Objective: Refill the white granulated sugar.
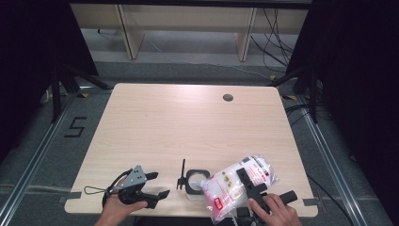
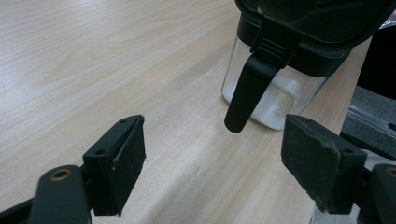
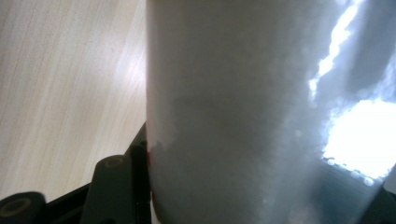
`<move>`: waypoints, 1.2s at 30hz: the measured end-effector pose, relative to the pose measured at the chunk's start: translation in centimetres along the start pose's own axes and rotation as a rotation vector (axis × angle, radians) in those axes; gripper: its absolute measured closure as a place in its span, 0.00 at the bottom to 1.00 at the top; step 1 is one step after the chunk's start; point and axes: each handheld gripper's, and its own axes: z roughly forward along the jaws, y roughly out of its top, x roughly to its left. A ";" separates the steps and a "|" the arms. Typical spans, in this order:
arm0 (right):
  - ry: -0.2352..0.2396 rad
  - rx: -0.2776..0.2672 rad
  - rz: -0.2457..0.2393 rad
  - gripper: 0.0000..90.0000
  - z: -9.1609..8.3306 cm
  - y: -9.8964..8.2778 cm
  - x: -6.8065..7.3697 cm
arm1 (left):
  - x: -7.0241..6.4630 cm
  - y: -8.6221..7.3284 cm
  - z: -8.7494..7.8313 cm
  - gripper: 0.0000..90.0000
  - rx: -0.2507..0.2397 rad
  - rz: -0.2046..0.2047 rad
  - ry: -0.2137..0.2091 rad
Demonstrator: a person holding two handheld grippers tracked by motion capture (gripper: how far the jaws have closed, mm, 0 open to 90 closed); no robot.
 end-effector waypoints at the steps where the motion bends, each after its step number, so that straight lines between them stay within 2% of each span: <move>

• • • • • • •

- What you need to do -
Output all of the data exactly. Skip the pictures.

- Result -
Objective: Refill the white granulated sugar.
`<move>`: waypoints, 1.2s at 30hz: the measured end-effector pose, relative to the pose measured at the chunk's start: translation in centimetres along the start pose's own axes and rotation as a rotation vector (axis × angle, radians) in those axes; gripper: its absolute measured closure as a place in its span, 0.00 at the bottom to 1.00 at the top; step 1 is one step after the chunk's start; point and axes: each handheld gripper's, and its own axes: z roughly forward along the jaws, y roughly out of its top, x roughly to its left. A ";" separates the steps and a "|" the arms. Typical spans, in this order:
arm0 (right):
  - ry: -0.2352..0.2396 rad
  - rx: -0.2776..0.2672 rad
  - rz: -0.2457..0.2393 rad
  - gripper: 0.0000..90.0000
  - z: -9.1609..8.3306 cm
  - y: -9.8964..8.2778 cm
  - x: -6.8065..7.3697 cm
arm1 (left):
  - x: -7.0241..6.4630 cm
  - y: -8.6221..7.3284 cm
  - z: -8.7494..7.8313 cm
  - gripper: 0.0000..90.0000
  - rx: -0.2507..0.2397 rad
  - rz: -0.2046..0.2047 rad
  - ry: -0.2137..0.2091 rad
Demonstrator: a person holding two handheld grippers tracked by motion capture (gripper: how far the jaws have closed, mm, 0 open to 90 closed); no robot.
 end-effector waypoints at the steps where the motion bends, each after its step number, so that straight lines between them stay within 2% of each span: <move>

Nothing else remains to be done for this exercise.